### TASK DIRECTIONS
Key in the whole listing below again, keeping every word as it is.

### COLLECTED MATERIAL

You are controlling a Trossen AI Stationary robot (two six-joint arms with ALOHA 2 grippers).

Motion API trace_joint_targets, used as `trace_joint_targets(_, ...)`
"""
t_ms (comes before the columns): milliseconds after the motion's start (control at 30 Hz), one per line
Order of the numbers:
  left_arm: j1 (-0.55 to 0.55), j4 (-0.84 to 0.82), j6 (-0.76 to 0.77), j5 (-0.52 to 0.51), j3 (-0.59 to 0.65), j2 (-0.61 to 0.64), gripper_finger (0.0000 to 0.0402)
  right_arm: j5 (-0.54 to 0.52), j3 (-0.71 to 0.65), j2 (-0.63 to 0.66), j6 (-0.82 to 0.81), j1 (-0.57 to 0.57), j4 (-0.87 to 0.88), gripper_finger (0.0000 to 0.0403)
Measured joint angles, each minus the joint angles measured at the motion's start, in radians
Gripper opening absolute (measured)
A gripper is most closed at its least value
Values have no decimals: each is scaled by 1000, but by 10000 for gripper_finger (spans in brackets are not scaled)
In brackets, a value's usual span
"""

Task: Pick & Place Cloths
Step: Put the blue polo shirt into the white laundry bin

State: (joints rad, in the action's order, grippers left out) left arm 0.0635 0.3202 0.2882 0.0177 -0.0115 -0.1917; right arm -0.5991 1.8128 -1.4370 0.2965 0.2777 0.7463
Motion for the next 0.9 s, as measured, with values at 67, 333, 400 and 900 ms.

### ANSWER SPACE
You are controlling a Trossen AI Stationary robot (two six-joint arms with ALOHA 2 grippers).

Motion API trace_joint_targets, used as `trace_joint_targets(_, ...)`
"""
t_ms (comes before the columns): milliseconds after the motion's start (control at 30 Hz), one per line
Order of the numbers:
  left_arm: j1 (-0.55 to 0.55), j4 (-0.84 to 0.82), j6 (-0.76 to 0.77), j5 (-0.52 to 0.51), j3 (-0.59 to 0.65), j2 (-0.61 to 0.64), gripper_finger (0.0000 to 0.0402)
  right_arm: j5 (-0.54 to 0.52), j3 (-0.71 to 0.65), j2 (-0.63 to 0.66), j6 (-0.82 to 0.81), j1 (-0.57 to 0.57), j4 (-0.87 to 0.88), gripper_finger (0.0000 to 0.0403)
Measured joint angles, each minus the joint angles measured at the motion's start, in radians
Gripper opening absolute (measured)
A gripper is most closed at its least value
Values have no decimals: each is scaled by 1000, but by 10000 for gripper_finger (spans in brackets are not scaled)
In brackets, a value's usual span
"""

Task: Pick & Place Cloths
Step: Put the blue polo shirt into the white laundry bin

State: (joints rad, in the action's order, grippers left out) left arm 0.0635 0.3202 0.2882 0.0177 -0.0115 -0.1917; right arm -0.5991 1.8128 -1.4370 0.2965 0.2777 0.7463
Motion for the next 0.9 s, as measured, with values at 67, 333, 400 and 900 ms.

The exercise is finished and nothing remains.